The same ice crystals that produce moon dogs can also create other halo phenomena, such as the circumzenithal arc and the 22° halo. These features often occur together in the sky, and the 22° halo can seem to link the two moon dogs in a circular arc around the Moon. As the Moon rises higher, the angle of refraction through the crystals changes, and the moon dogs appear to shift slightly outward from the 22° halo while remaining at the Moon's altitude.

Light mists and streaks of white clouds drifted across the sky. Around the moon, a glowing ring - estimated at about 150-degree^{*15-degree} in radius - was visible. Inside this ring appeared a cross of equal brightness, with its horizontal and vertical arms meeting at the moon's center. At the points where the horizontal arm touched the ring, the brightness did not appear stronger.

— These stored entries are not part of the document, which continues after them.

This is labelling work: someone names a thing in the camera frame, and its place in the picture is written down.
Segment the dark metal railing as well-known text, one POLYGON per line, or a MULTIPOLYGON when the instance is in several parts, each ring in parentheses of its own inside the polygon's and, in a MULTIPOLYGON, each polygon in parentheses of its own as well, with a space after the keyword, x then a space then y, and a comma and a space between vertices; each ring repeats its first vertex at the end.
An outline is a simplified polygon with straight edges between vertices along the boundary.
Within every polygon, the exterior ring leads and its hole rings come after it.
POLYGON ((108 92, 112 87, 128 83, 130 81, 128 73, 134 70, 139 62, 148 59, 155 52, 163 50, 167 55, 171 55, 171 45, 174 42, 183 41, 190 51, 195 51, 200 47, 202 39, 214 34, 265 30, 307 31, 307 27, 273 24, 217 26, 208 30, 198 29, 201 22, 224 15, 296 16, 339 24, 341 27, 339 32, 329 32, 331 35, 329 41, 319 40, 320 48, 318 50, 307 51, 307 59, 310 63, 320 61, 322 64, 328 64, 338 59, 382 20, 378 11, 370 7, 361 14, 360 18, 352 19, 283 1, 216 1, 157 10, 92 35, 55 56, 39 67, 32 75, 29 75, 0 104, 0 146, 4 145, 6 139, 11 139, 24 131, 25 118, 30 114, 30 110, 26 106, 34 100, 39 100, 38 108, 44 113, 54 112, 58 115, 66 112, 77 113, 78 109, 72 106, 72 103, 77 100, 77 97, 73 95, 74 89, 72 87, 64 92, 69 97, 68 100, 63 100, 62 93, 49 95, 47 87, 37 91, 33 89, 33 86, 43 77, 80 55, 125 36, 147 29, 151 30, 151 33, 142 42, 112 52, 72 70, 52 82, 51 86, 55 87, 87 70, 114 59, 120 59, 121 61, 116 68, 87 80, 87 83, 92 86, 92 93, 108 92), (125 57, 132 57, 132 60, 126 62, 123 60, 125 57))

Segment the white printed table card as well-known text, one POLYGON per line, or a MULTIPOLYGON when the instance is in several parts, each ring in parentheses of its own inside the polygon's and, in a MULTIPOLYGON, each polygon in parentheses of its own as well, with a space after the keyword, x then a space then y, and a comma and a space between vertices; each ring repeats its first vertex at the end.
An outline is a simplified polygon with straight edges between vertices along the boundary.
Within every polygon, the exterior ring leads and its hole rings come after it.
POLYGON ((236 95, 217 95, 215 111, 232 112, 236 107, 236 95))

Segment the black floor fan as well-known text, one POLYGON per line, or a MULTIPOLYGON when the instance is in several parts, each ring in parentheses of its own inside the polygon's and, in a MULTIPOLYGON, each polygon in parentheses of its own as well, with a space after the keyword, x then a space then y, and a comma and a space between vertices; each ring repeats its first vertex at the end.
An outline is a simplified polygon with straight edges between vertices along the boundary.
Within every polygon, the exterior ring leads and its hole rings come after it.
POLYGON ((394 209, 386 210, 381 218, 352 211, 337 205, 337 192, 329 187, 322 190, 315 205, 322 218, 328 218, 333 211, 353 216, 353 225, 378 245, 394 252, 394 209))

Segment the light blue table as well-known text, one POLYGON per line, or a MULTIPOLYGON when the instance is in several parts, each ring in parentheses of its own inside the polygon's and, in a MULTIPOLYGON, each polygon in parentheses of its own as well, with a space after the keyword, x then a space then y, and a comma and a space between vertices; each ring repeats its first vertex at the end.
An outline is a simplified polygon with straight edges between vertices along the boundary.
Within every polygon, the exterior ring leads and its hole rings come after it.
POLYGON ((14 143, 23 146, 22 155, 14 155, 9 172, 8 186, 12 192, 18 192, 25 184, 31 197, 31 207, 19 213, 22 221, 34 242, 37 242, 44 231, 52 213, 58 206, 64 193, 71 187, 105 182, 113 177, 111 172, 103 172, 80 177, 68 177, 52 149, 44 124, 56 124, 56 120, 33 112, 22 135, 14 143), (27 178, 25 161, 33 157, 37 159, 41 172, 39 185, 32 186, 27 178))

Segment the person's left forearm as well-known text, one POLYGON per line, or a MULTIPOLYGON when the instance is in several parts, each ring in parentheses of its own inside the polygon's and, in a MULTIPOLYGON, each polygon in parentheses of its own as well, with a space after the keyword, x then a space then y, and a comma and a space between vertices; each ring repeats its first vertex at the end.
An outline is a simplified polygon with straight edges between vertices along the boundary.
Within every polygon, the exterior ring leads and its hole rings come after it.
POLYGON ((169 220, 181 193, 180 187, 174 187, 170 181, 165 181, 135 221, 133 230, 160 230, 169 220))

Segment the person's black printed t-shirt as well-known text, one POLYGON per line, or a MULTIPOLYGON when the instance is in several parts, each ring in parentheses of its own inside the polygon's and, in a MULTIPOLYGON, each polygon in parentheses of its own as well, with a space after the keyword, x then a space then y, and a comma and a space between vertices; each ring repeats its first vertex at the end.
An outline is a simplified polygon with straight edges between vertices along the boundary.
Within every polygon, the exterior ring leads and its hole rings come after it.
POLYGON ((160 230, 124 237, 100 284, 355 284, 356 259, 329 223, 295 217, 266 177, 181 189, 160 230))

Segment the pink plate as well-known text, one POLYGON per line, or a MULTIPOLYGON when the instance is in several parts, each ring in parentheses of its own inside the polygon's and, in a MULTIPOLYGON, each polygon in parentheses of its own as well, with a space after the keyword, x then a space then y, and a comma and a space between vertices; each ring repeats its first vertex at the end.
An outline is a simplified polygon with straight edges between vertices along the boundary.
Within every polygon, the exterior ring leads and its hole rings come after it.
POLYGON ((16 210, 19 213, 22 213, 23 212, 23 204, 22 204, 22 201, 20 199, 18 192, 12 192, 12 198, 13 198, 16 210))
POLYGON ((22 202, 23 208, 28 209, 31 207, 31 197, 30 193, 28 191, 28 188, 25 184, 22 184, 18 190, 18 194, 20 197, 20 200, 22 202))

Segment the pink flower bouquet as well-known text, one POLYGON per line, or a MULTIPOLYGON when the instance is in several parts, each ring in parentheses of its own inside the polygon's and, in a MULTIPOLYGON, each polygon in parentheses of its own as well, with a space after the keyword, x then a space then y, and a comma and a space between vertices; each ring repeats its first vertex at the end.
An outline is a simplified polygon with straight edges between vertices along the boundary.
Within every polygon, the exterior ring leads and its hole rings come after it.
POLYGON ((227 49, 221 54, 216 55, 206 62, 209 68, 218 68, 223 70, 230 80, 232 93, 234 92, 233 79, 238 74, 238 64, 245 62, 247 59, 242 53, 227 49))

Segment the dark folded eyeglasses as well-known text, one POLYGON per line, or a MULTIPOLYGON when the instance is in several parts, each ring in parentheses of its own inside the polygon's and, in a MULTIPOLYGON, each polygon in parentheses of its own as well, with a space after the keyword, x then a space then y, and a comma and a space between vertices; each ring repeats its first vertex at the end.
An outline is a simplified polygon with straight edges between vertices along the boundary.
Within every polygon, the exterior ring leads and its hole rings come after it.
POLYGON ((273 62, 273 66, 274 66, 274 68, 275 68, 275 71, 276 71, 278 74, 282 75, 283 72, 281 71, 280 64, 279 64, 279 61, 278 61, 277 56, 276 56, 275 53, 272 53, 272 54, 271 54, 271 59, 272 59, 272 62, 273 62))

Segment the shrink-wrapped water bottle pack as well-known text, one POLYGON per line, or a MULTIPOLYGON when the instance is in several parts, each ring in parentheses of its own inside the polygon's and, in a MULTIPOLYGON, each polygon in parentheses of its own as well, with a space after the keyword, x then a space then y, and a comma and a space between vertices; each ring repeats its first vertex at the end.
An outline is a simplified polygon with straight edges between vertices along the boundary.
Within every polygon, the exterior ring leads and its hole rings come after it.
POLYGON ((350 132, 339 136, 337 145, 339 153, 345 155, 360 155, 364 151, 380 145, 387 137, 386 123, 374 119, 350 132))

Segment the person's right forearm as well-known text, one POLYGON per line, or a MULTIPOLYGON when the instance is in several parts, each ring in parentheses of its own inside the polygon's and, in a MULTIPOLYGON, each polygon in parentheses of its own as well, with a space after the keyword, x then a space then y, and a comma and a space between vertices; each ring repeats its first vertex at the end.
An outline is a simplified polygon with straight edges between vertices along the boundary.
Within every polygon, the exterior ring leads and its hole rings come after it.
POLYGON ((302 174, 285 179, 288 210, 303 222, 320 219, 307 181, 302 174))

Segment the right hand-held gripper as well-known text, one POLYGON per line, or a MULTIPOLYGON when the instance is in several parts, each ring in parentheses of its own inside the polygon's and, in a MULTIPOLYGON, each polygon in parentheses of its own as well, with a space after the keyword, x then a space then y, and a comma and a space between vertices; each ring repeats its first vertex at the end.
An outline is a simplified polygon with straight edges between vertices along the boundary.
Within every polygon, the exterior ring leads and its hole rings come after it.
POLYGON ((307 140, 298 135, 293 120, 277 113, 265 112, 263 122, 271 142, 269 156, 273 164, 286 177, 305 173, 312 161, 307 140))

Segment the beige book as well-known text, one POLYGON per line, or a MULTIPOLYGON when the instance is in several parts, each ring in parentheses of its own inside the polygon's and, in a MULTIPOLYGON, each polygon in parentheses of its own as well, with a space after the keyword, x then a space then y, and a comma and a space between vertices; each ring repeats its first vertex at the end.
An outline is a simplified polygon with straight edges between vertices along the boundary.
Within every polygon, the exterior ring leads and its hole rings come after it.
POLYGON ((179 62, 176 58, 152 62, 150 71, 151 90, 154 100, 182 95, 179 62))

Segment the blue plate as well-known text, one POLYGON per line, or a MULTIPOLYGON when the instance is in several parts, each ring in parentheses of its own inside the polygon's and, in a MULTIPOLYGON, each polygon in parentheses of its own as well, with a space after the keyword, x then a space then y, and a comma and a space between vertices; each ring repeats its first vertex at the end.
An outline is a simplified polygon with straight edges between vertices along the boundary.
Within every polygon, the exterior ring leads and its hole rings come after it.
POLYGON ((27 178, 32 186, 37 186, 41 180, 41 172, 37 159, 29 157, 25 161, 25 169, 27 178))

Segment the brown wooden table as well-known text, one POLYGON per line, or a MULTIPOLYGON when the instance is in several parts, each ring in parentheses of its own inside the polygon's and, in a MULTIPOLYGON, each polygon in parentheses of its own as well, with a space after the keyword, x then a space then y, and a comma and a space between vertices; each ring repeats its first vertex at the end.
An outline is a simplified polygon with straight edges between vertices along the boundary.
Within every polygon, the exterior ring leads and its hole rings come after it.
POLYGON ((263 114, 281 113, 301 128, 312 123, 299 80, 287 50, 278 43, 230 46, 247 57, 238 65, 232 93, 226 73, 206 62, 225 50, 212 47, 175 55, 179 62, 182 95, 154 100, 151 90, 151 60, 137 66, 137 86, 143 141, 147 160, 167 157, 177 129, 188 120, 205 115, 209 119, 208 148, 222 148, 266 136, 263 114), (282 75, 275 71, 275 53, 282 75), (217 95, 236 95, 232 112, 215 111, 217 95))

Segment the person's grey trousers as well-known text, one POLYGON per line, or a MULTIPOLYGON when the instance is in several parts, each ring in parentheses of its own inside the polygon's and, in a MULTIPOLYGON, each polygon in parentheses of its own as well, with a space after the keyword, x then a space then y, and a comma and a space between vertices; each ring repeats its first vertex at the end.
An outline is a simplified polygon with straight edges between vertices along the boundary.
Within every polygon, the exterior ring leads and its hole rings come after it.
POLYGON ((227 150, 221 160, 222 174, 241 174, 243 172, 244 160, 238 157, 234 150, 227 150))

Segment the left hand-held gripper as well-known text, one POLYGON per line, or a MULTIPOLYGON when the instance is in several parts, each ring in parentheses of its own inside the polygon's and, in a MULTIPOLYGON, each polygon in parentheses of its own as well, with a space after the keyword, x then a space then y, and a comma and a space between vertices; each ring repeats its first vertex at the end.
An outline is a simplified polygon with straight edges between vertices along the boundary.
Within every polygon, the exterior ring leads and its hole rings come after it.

A similar formation of optical phenomenon to the moon dogs is the light pillars.

== Terminology ==
A common misunderstanding is to call any halo seen around the Moon a "moon dog". In reality, moon dogs are only a specific form of ice halo, created by refraction through plate-shaped ice crystals. The frequently observed 22° halo, which appears as a full ring around the Moon, is often mistaken for a pair of moon dogs and describing the phenomenon more broadly, the term ice crystal halos or simply halos is more accurate.

== Etymology ==
The etymology of the "moon dog" phenomenon comes from the combination of the words "moon" and "dog". The term "moon-dog" originated in the 1660s and refers to a dog that bays at the moon. An earlier related term is "mooner" from the 1570s, which also refers to a similar concept.

The word "dog" in this context has Old English roots, "docga", and was used to describe a powerful breed of canine; its exact origins remain uncertain. "Moon" comes from ancient words in various languages that originally denoted the month or the heavenly body, with Greek "selēnē" linked to light and brightness.

The "moon dog" phenomenon itself is a type of atmospheric optical event, also called a paraselene, where bright spots appear on either side of the Moon due to the refraction of moonlight by hexagonal ice crystals in cirrus clouds. This atmospheric effect is analogous to the "sun dog" phenomenon, which has a similarly obscure etymology, with "dog" possibly relating to tracking or following the sun, or connected to older Nordic mythology about wolves (solhunde) hunting the sun or moon.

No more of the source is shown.